- Opening Delimiter -
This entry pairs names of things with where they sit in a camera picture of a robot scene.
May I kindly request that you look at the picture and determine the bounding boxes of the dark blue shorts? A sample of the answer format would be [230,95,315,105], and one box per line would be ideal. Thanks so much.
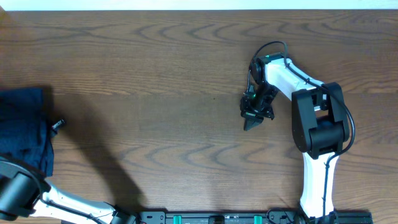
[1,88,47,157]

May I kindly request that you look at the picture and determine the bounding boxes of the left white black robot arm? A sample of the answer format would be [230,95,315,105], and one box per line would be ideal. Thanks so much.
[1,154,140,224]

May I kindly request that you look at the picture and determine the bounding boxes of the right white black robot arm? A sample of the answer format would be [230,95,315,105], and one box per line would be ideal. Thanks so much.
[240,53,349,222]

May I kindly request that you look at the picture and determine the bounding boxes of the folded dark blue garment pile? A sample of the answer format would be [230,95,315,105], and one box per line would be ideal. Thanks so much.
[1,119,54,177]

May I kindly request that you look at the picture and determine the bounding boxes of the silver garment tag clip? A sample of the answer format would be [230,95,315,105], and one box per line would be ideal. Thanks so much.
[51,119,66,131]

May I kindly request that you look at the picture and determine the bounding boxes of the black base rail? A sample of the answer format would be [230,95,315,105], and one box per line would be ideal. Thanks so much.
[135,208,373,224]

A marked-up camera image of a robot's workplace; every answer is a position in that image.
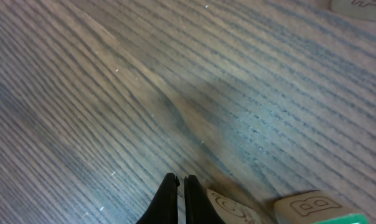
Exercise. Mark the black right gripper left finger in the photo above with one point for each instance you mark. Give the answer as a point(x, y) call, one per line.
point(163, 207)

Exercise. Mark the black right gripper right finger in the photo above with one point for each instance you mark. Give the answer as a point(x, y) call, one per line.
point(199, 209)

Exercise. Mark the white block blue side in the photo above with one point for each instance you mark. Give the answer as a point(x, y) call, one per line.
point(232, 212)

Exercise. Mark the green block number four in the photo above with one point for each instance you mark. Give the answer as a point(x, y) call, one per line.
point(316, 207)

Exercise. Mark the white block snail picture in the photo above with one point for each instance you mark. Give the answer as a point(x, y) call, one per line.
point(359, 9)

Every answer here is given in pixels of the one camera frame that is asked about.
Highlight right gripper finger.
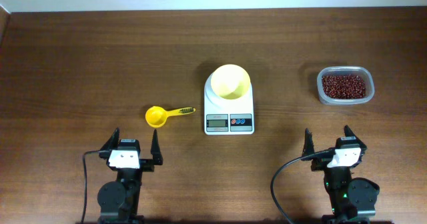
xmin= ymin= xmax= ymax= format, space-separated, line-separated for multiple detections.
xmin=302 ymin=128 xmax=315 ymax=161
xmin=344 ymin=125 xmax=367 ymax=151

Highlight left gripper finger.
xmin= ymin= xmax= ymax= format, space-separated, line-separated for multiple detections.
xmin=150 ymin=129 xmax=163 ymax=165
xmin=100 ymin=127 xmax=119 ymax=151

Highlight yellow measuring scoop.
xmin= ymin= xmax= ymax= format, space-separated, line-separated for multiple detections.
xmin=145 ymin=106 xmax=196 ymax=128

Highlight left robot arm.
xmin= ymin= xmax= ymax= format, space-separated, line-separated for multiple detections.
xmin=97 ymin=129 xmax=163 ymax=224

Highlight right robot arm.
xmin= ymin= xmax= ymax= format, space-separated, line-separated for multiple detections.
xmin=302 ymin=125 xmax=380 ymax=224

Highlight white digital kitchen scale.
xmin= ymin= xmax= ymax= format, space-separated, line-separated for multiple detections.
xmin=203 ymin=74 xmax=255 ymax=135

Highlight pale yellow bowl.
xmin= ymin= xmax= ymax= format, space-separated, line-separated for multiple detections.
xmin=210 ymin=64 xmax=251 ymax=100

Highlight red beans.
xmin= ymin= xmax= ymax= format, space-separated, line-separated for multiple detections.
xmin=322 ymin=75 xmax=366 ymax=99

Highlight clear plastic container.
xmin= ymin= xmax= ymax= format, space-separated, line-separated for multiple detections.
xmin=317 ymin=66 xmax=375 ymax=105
- Closing Delimiter -
- Opening Delimiter -
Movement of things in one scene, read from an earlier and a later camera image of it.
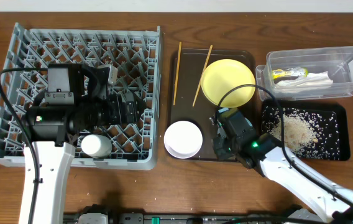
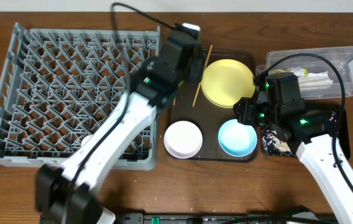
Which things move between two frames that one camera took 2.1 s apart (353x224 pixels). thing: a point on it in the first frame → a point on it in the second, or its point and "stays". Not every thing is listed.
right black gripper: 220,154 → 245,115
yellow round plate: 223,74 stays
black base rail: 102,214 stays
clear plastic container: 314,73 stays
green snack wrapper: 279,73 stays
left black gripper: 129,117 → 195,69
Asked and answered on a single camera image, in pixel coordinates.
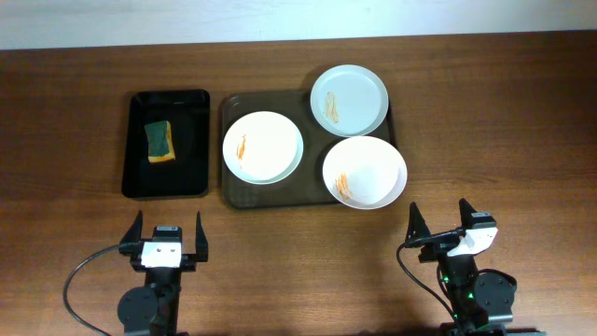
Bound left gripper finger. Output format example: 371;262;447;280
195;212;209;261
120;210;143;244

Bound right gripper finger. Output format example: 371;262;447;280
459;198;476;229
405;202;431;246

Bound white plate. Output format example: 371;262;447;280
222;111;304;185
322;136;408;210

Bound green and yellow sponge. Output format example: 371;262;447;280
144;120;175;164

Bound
- Closing Delimiter -
For the string "scene", filter the data and copy out each line where it occurs.

_Problem solution_
This entry pairs names of things with where they sit in a camera picture of a robot scene.
Movement of things in one scene, read from an earlier and a later camera image of it.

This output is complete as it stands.